Equine colic is painful for the horse, and this discomfort will usually be evident, however not all horses will exhibit all or any of the symptoms. Horses also have a higher threshold for pain than their human counterparts, so days may go by before the first signs of horse colic become visible. The pain often comes in waves, and during those painful bouts, the horse will be pawing, looking toward his flank, sweating, laying down more often, and even rolling around. He may have a lowered appetite, frequent yawning and groaning, demonstrate unusual gut noises and/or a refusal to drink water.

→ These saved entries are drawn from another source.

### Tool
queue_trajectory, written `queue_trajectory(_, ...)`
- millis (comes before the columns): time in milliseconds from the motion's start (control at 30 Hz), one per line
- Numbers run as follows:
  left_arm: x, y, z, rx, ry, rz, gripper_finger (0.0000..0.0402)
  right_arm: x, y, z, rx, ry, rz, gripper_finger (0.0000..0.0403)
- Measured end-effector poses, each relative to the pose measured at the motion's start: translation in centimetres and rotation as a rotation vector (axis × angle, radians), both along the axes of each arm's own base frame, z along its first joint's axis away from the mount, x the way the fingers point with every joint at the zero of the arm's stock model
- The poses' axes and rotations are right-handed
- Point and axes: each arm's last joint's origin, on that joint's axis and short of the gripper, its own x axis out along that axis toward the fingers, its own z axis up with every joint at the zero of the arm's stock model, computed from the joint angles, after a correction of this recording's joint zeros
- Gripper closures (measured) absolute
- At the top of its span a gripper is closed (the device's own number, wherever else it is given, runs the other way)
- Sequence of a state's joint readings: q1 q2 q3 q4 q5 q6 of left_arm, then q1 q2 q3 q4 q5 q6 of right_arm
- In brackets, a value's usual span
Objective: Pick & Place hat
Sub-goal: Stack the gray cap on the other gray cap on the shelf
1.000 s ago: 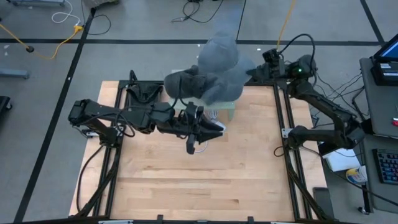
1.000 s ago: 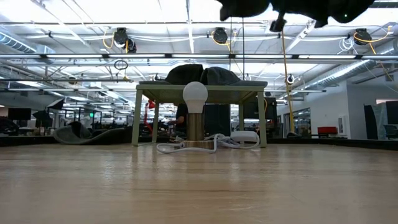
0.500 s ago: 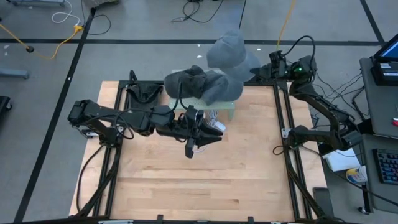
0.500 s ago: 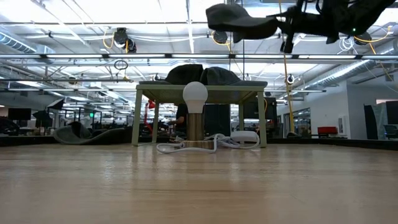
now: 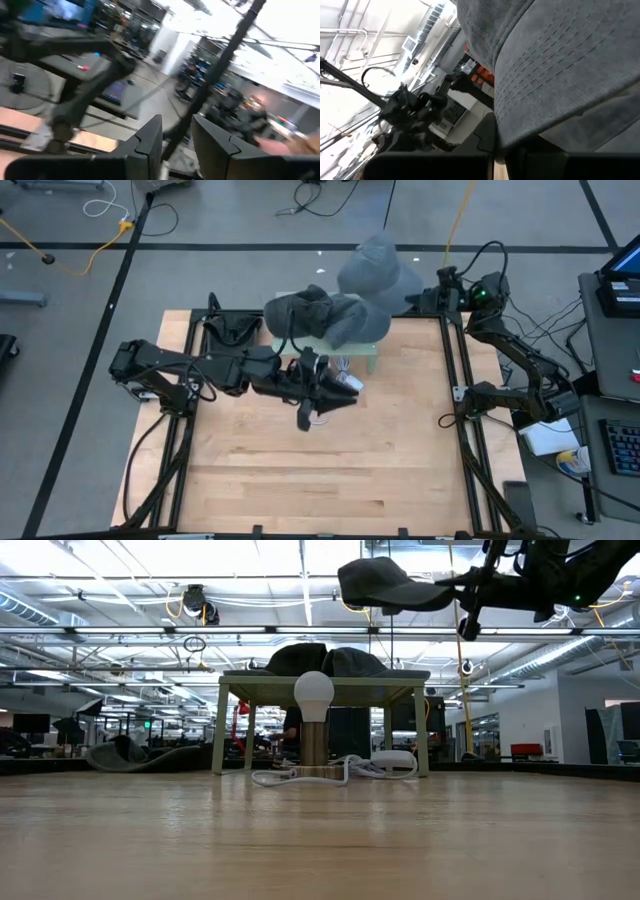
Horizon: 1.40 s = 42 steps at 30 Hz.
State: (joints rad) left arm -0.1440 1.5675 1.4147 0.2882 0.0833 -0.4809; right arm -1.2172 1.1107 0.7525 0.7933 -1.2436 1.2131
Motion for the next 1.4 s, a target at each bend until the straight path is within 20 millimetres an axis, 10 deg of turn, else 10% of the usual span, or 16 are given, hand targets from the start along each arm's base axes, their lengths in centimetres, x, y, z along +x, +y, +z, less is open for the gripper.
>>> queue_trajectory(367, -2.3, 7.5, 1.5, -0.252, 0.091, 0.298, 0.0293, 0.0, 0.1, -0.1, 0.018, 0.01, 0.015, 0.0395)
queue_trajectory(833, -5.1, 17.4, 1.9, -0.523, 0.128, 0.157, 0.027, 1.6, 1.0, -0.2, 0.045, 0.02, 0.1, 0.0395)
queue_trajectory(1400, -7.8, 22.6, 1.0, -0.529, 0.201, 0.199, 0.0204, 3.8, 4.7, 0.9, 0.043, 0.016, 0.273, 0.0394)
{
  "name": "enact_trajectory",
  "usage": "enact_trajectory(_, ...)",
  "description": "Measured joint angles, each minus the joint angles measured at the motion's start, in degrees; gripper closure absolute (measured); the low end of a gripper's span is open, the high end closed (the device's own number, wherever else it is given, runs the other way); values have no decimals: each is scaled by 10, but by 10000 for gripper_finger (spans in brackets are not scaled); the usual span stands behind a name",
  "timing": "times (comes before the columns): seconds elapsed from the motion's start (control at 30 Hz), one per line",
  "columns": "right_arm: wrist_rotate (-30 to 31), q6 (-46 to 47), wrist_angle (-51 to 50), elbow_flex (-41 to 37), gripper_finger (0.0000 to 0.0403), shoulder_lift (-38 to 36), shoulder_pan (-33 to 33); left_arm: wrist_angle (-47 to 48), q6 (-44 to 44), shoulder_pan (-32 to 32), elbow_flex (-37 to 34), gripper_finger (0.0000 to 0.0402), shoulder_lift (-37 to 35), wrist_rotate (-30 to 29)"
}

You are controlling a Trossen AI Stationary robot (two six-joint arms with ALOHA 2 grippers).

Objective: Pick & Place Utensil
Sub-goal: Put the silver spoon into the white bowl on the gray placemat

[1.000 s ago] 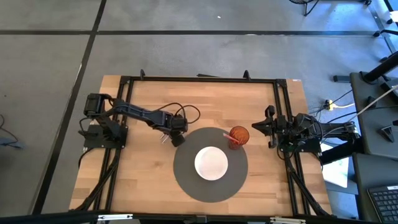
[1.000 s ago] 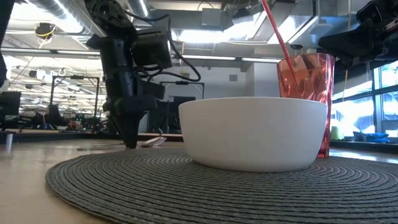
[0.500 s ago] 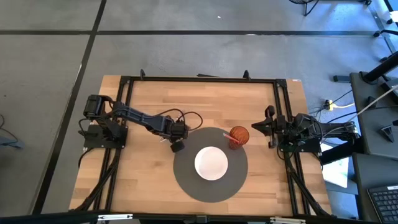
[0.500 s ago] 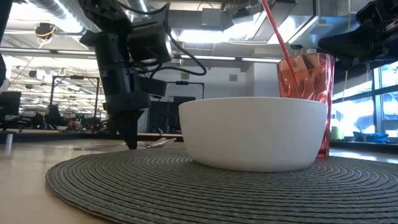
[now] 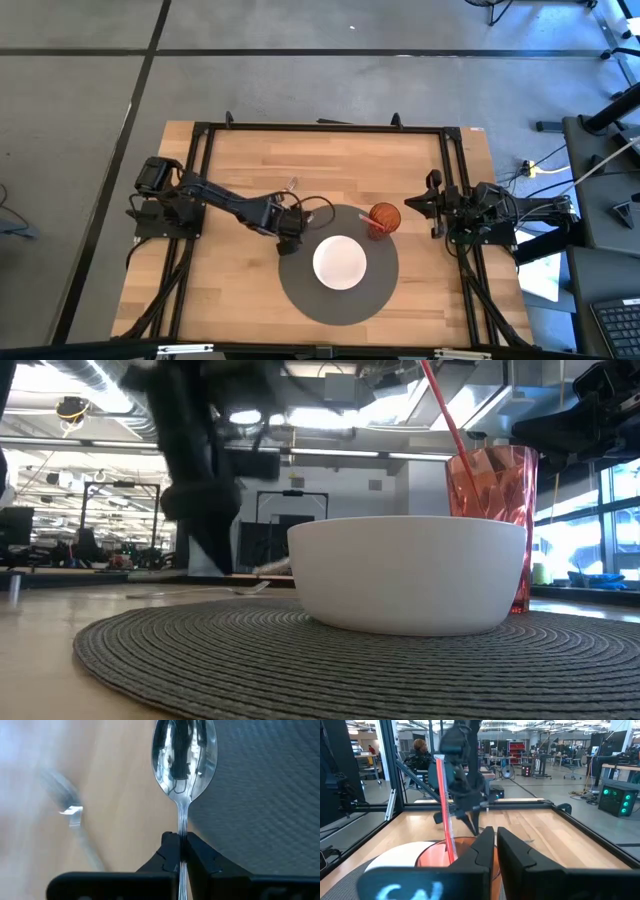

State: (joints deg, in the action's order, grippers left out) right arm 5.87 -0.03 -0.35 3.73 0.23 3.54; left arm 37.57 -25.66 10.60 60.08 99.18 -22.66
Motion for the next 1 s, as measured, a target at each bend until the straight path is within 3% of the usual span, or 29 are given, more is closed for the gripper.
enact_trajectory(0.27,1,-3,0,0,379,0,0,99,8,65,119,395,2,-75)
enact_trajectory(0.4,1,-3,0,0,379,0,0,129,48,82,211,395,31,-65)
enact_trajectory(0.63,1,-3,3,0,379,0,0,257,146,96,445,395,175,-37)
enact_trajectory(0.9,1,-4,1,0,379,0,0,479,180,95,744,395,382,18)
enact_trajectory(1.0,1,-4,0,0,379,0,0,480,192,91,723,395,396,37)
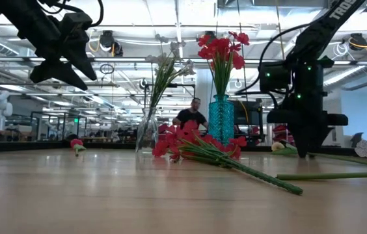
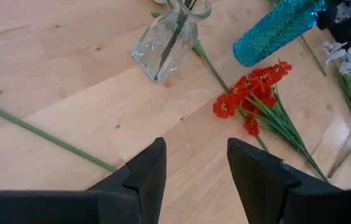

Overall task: Sort flowers into vase by color
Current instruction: Put the yellow tulip into the transparent vase

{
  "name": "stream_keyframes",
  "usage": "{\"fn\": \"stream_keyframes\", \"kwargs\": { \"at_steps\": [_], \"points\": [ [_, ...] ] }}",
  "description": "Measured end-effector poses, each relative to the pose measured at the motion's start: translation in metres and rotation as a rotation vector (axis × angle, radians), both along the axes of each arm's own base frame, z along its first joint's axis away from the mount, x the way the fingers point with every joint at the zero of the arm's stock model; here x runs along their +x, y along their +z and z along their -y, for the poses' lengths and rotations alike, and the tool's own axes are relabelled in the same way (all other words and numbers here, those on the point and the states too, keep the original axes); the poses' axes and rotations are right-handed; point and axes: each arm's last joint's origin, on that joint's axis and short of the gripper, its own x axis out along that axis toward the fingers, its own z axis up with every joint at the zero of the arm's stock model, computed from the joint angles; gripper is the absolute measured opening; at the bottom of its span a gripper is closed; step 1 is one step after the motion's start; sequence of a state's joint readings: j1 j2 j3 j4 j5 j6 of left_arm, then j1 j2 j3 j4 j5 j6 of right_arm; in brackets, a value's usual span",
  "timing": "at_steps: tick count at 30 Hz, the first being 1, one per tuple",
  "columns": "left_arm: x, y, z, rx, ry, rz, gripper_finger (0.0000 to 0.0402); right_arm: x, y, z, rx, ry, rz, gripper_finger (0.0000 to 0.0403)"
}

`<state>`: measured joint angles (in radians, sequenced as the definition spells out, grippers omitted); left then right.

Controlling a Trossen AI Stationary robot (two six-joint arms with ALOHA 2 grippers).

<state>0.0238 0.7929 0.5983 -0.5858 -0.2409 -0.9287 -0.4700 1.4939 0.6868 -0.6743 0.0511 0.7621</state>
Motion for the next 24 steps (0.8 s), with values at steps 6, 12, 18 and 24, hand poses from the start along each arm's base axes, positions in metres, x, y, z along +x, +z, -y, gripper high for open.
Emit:
{"fn": "stream_keyframes", "kwargs": {
  "at_steps": [6,12,18,24],
  "points": [
    [0.0,0.0,0.0,-0.004,0.004,0.002,0.0175,0.003,0.001,-0.007,-0.008,0.029,0.004,0.003],
    [0.0,0.0,0.0,-0.004,0.005,0.003,0.0175,-0.007,0.02,-0.022,0.003,0.023,0.02,0.0011],
    [0.0,0.0,0.0,-0.004,0.006,0.005,0.0175,-0.029,0.058,-0.044,-0.081,-0.022,0.111,0.0004],
    [0.005,0.005,-0.001,0.039,-0.022,0.069,0.0175,-0.053,0.096,-0.062,-0.227,-0.086,0.354,0.0002]
  ]
}}
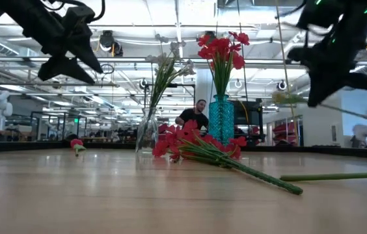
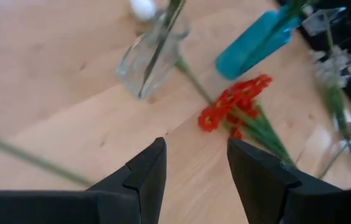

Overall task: Sort flowers into vase by color
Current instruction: Put the yellow tulip into the transparent vase

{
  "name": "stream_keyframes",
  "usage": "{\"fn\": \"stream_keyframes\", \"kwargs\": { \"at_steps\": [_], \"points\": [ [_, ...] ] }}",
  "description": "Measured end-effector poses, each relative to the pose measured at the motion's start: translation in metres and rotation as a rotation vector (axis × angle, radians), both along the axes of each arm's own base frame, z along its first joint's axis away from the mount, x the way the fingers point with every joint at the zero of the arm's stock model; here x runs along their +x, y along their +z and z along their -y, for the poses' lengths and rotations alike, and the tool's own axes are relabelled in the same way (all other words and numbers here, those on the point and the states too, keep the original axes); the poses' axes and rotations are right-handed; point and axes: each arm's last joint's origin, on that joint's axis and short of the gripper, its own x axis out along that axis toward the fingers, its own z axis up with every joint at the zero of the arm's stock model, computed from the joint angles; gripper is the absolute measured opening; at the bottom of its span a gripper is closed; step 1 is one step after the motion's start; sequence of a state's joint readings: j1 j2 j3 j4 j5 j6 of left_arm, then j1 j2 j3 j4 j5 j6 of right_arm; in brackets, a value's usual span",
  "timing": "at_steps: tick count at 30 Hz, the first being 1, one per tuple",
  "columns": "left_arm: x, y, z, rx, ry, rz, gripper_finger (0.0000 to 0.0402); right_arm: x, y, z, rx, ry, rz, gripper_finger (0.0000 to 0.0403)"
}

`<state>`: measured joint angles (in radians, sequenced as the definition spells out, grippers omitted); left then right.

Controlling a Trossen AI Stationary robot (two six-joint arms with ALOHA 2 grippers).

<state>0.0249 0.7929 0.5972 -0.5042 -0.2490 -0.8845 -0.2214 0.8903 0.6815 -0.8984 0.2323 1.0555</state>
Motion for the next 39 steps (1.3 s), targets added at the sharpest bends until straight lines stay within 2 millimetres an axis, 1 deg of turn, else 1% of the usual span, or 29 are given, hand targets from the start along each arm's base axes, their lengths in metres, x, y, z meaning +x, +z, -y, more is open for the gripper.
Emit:
{"fn": "stream_keyframes", "kwargs": {
  "at_steps": [5,9,12,17,22,25,28,34,39],
  "points": [
    [0.005,0.007,-0.002,0.058,0.02,0.083,0.0175,-0.014,0.025,-0.008,-0.148,-0.03,0.222,0.0001],
    [0.008,0.012,-0.005,0.093,0.028,0.128,0.0175,-0.013,0.046,-0.012,-0.279,0.008,0.431,0.0001],
    [0.01,0.016,-0.006,0.147,0.0,0.156,0.0175,-0.007,0.062,-0.016,-0.395,0.059,0.571,0.0001],
    [0.014,0.024,-0.008,0.21,-0.031,0.231,0.0175,0.009,0.09,-0.025,-0.574,0.203,0.784,0.0],
    [0.017,0.033,-0.008,0.264,-0.058,0.304,0.0175,0.026,0.105,-0.036,-0.676,0.324,0.924,0.0],
    [0.018,0.037,-0.008,0.299,-0.071,0.34,0.0175,0.04,0.11,-0.043,-0.69,0.409,0.905,0.0],
    [0.02,0.042,-0.007,0.33,-0.103,0.381,0.0175,0.061,0.117,-0.049,-0.719,0.508,0.865,0.0],
    [0.022,0.053,-0.005,0.413,-0.188,0.479,0.0175,0.116,0.135,-0.057,-0.781,0.714,0.782,0.0],
    [0.022,0.064,-0.005,0.5,-0.204,0.568,0.0175,0.161,0.143,-0.058,-0.828,0.802,0.634,0.0]
  ]
}}
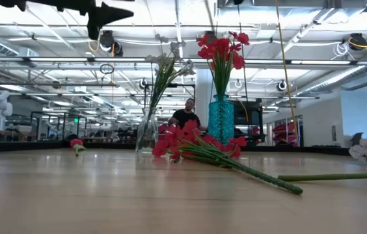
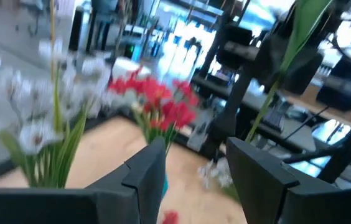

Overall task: Sort flowers into vase by color
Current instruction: Put the yellow tulip into the transparent vase

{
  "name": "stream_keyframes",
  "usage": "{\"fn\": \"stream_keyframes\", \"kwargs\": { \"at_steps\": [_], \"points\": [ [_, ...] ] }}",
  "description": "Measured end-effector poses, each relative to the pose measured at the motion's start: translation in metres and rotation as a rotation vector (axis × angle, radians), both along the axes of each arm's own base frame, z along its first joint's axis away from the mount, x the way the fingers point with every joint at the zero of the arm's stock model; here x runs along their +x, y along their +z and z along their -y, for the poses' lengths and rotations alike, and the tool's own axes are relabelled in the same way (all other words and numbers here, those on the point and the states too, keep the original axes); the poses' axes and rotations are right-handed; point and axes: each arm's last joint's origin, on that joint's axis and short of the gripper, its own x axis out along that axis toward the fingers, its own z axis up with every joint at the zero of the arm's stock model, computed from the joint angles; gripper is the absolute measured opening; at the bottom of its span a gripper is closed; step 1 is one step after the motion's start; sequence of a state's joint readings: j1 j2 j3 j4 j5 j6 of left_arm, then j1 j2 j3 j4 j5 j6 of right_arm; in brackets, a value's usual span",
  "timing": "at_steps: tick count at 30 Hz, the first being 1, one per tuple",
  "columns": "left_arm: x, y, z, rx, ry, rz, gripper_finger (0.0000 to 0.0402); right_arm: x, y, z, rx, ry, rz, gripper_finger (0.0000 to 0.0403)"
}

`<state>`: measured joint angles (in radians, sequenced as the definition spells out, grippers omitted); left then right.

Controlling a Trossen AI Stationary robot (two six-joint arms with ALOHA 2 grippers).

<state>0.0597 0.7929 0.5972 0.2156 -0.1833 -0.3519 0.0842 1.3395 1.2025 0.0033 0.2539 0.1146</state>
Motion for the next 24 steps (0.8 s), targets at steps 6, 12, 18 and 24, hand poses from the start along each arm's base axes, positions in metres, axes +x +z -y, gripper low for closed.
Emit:
{"fn": "stream_keyframes", "kwargs": {
  "at_steps": [6,12,18,24],
  "points": [
    [0.0,0.008,0.001,0.077,-0.02,0.071,0.0175,0.05,0.002,0.006,-0.016,0.069,-0.032,0.0],
    [0.0,0.011,0.004,0.129,-0.101,0.094,0.0175,0.088,-0.01,0.013,-0.008,0.11,-0.087,0.0],
    [0.0,0.011,0.008,0.233,-0.145,0.079,0.0175,0.111,-0.026,0.013,-0.001,0.119,-0.158,0.0],
    [0.0,0.012,0.011,0.297,-0.155,0.076,0.0175,0.121,-0.025,0.014,-0.013,0.119,-0.153,0.0]
  ]
}}
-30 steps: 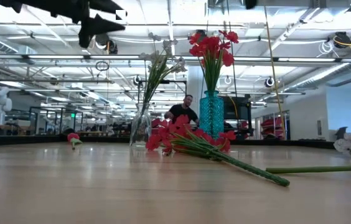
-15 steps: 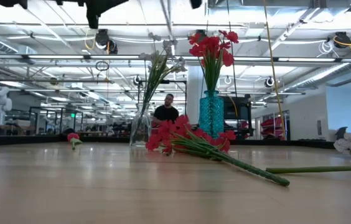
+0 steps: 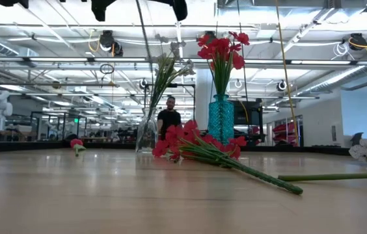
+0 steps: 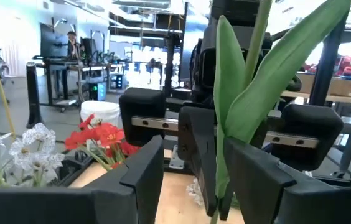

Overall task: Sort flowers into vase by color
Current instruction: Put the yellow tulip into the transparent vase

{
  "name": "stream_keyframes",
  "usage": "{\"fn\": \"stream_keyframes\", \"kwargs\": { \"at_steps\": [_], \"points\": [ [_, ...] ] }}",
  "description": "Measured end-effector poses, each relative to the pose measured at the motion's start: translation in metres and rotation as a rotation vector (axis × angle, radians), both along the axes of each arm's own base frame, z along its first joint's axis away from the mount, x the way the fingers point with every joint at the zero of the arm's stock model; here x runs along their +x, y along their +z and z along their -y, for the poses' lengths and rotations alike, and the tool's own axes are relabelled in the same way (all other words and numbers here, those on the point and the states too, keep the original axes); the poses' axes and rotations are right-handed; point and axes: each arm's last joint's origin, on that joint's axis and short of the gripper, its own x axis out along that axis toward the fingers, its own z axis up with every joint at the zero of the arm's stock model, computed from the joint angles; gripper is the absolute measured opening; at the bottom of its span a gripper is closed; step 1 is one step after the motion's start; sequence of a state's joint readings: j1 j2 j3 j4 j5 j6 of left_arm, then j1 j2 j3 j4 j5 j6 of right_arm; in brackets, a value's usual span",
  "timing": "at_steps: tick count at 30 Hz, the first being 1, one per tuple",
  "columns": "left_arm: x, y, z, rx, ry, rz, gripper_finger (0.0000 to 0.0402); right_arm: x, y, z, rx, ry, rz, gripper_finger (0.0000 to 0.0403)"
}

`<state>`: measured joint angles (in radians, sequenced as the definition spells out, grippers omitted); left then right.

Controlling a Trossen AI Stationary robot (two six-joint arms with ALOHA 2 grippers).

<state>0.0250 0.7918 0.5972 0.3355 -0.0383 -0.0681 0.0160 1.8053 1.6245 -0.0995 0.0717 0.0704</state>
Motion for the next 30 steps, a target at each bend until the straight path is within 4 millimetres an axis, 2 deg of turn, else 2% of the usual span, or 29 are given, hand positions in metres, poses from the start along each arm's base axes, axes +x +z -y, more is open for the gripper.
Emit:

If you think your horse is colicky, call your veterinarian immediately and keep an eye on the number of times the horse defecates, the moisture level of the manure, whether the stall shows evidence of rolling or thrashing, and the horse’s temperature and pulse rate.
Treatment of Horse Colic
All types of colic are emergencies. Even if you are unsure of whether or not your horse is showing signs of colic, call your vet and give thorough vitals. While waiting for your vet, there are a number of treatments that can be done. If the horse seems to be extremely uncomfortable, walking or trotting can be useful to break up any gas in the intestine. This is also a safer alternative to the horse rolling and thrashing. You can also offer the horse a mash of beet pulp to increase appetite and stimulate intestinal motility. Fresh water should also be offered, as well as grazing for short periods of 10 minutes on and off. Avoid giving any medication, such as bute, until the vet has examined the horse. Most likely a rectal exam will have to be performed, with the possibility of surgery to relieve any twisting.
Proper nutrition and supplementation are extremely important to preventing colic. Horses are hind gut fermenters. This means that the digestive system naturally breaks down the forage in the cecum – a “blind sac” in the intestines that holds foods while it is being broken down by microbes. The nutrients, made up of carbohydrates and volatile fatty acids that provide horses with energy, are then absorbed into the colon. Because of this fermentation process, it is important to provide enough forage – grass and hay – and reduced grains and processed foods. For horses that need to gain weight or are active, soaked beet pulp can be added for calories.
It is difficult to overstate the importance of providing adequate water to horses, especially in winter temperatures when their water supply may freeze. Water helps aid in digestion, electrolyte balance and cellular function. Horses should be drinking at least 8-10 gallons of water a day and more if the weather is hot and he has been sweating. They also need the same amount of water in cold weather and the more roughage a horse consumes, the more water he may need to drink. Water can help break down food in the digestive track and move along any impaction in the intestines. Winter months tend to be the highest for impaction colic, as this is when horses are drinking less water. To help intake, water should be above 50 degrees and salt licks can be placed in the field or stall to encourage drinking. Springtime Hoof & Coat Formula to keep electrolytes in balance.
Adequate exercise has also shown to be a significant factor in reducing the incidence of colic, because movement can stimulate gas bubbles through the digestive tract. Stall bound horses should be given extra attention, and if possible, walked daily, as well as given access to free choice hay. Horses that are in the stall for longer parts of the day tend to have slower gut motility than their counterparts in open field. By mimicking, as closely as possible, their natural lifestyle, chances of horse colic prevention rise.
Of all the research available on colic, all of them give the same key advice: a quality nutritional program combined with supplementation, parasite control, exercise and fresh, clean water. However, any changes in diet or exercise, even healthy improvements, should be introduced gradually.